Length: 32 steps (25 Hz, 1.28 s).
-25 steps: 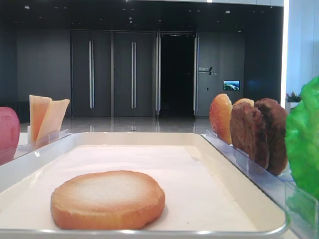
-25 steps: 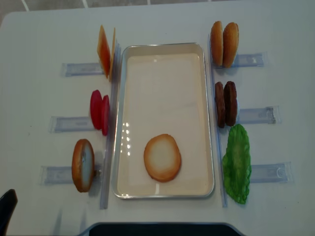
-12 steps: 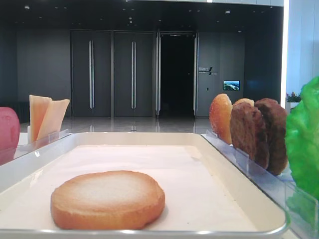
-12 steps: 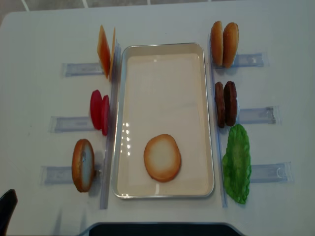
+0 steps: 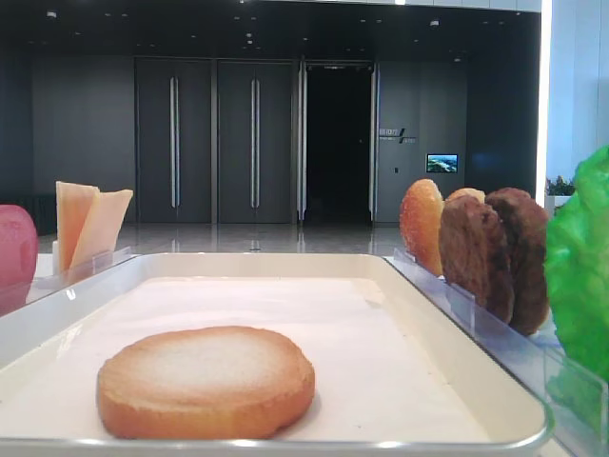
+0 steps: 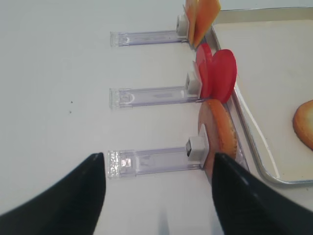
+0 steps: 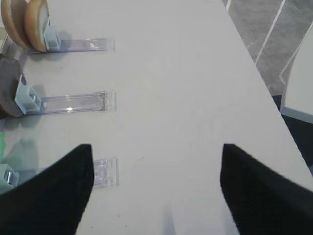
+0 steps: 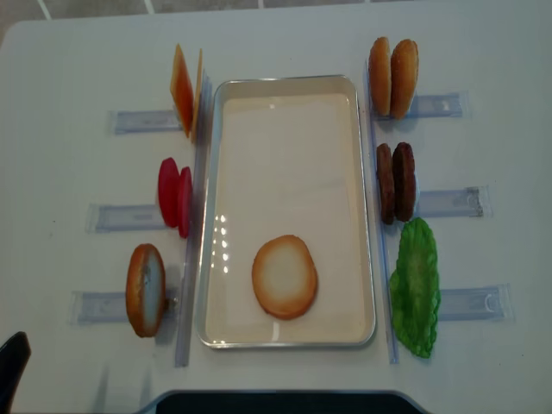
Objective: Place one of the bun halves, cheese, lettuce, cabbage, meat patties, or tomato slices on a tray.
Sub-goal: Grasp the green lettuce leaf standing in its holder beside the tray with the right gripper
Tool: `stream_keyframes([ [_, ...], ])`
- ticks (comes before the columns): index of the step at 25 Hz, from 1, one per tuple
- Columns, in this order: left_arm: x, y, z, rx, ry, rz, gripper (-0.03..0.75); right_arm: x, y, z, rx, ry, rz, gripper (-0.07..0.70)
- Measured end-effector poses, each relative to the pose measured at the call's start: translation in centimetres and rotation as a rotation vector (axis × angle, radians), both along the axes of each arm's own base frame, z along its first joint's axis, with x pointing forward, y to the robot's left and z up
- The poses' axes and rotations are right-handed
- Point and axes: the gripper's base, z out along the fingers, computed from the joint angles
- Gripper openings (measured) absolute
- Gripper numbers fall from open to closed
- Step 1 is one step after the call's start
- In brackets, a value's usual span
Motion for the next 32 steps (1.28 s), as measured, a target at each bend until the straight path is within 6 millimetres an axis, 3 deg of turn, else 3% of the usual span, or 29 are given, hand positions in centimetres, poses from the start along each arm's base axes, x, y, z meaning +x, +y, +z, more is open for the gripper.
stream_keyframes([
  [10,0.0,0.0,0.0,0.000,0.000,0.000,0.517,0.5,0.0,0.0,0.003,0.035,0.002,0.541],
  [19,0.0,0.0,0.0,0.000,0.000,0.000,0.517,5.9,0.0,0.4,0.009,0.405,0.001,0.541],
  [27,0.0,0.0,0.0,0.000,0.000,0.000,0.517,10.8,0.5,2.7,0.056,0.583,0.024,0.541],
  [32,0.0,0.0,0.0,0.000,0.000,0.000,0.517,15.0,0.5,3.0,0.069,0.704,0.016,0.541],
])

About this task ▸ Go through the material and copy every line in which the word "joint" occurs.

Exercise solution ▸
- Measured end-effector poses, each relative to the pose measured at the call's start: translation in centimetres and rotation as a rotation vector (axis × angle, radians), both along the axes of each arm's own base frame, z along its first joint's axis, with x pointing forward, y to the robot's left and z up
- Point and axes: the gripper's base, z out along the fingers, computed from the joint angles

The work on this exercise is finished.